-- INPUT FOR THIS TASK --
——————————

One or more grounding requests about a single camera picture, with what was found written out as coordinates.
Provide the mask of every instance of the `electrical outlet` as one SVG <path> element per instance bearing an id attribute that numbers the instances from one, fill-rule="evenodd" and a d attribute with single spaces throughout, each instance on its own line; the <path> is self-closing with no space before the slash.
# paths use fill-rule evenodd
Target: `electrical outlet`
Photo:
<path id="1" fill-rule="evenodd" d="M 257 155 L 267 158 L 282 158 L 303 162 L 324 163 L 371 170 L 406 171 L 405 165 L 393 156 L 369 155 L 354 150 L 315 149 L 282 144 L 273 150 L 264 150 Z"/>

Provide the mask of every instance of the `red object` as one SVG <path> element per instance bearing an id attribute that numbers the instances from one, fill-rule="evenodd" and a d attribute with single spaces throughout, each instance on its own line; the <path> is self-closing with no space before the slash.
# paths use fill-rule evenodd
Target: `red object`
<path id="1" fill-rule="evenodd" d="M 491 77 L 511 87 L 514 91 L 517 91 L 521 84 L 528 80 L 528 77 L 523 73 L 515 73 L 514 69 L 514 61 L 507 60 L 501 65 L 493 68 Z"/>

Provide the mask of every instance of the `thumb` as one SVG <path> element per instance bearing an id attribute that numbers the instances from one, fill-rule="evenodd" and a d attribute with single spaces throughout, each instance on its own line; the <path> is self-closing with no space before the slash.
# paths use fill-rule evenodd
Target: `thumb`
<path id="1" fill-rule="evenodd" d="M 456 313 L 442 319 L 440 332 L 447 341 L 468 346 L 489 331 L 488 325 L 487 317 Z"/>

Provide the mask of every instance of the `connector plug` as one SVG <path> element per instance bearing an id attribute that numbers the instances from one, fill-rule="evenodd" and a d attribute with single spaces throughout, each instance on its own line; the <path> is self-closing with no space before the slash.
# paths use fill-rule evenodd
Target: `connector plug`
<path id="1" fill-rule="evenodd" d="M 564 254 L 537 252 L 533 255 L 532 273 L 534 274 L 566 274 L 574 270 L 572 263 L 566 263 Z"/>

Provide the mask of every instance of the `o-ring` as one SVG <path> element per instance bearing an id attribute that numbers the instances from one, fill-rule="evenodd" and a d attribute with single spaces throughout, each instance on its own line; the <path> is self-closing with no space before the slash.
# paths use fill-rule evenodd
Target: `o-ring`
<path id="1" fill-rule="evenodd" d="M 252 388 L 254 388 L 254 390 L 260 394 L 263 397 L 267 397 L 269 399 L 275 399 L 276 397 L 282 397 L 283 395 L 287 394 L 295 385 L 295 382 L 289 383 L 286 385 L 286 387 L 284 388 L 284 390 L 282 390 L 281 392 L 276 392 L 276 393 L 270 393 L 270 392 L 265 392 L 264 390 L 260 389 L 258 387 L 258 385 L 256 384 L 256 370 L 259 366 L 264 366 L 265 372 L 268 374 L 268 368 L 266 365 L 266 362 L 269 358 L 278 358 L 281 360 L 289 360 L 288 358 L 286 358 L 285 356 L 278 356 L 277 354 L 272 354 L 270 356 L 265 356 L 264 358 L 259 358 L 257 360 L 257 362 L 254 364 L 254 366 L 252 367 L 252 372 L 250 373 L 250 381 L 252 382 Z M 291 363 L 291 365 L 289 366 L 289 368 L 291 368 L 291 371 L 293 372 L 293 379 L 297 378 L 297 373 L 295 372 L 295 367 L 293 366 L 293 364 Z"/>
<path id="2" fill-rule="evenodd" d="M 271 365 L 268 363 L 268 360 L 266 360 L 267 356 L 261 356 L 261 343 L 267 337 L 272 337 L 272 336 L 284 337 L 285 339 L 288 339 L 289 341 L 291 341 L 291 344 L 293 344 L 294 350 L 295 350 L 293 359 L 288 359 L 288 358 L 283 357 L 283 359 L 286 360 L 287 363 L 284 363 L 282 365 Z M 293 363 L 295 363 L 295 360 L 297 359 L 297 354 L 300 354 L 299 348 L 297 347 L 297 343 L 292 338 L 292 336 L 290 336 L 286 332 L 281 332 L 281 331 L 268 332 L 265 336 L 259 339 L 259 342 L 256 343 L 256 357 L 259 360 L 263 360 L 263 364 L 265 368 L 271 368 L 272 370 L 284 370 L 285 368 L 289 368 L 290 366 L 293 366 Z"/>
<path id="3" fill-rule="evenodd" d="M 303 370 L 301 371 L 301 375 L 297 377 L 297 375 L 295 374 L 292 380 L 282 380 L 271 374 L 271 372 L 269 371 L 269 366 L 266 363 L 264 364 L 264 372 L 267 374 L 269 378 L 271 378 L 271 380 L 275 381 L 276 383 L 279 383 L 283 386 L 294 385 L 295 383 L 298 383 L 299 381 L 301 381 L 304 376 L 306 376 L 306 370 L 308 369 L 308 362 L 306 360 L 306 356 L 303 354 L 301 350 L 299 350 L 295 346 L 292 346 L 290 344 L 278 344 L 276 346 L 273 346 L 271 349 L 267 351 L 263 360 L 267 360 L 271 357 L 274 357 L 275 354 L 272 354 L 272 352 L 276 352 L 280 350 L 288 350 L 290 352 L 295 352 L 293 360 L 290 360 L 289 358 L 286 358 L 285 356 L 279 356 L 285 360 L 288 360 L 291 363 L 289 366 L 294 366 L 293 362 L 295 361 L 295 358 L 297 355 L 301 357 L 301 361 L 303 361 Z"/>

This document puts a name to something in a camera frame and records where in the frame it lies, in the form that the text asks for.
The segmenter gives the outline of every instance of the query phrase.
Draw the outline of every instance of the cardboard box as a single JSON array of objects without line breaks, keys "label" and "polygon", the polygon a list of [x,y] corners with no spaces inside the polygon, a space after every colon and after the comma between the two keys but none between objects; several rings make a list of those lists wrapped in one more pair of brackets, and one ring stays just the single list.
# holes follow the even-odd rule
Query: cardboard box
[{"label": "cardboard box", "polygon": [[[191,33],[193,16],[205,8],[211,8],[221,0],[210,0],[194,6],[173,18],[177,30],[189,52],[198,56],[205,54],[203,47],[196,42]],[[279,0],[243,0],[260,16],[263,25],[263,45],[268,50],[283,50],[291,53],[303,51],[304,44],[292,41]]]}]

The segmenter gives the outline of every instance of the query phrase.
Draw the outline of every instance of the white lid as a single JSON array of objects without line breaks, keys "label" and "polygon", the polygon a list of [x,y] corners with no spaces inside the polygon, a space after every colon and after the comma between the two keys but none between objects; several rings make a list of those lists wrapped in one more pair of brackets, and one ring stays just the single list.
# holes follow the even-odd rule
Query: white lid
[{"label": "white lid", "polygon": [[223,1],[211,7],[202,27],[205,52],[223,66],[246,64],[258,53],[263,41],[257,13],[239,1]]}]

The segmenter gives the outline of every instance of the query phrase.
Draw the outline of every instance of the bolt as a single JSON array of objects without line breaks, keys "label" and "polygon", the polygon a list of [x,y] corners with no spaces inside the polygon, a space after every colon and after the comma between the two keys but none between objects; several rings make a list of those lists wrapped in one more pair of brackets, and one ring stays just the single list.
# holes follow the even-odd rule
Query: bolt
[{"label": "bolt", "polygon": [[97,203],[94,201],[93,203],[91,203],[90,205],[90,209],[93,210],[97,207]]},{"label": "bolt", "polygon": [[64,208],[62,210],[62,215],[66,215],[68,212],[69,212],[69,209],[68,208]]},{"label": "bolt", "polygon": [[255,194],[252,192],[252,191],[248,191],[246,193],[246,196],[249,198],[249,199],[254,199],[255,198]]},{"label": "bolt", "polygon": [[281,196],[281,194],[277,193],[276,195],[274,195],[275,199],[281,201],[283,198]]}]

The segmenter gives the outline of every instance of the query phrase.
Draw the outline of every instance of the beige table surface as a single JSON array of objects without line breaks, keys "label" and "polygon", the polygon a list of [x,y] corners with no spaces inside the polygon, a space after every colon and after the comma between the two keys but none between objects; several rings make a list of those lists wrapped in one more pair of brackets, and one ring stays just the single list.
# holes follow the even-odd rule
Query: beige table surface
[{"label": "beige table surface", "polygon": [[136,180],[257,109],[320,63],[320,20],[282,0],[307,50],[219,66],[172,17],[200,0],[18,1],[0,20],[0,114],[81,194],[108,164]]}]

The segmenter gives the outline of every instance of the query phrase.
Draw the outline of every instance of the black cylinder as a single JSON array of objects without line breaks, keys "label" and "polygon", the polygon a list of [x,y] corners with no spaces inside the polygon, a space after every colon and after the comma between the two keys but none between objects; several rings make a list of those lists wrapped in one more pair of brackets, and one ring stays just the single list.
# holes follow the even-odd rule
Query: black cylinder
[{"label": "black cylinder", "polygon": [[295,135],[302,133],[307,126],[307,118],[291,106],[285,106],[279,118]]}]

——————————

Look through the material above for the word "electrical" and copy every line that has it.

-- ANSWER SPACE --
Provide the mask of every instance of the `electrical outlet` as one SVG <path> element per instance bearing an id attribute that numbers the instances from one, fill-rule="evenodd" and a d attribute with single spaces throughout, each instance on its own line; the <path> is self-closing with no space before the slash.
Target: `electrical outlet`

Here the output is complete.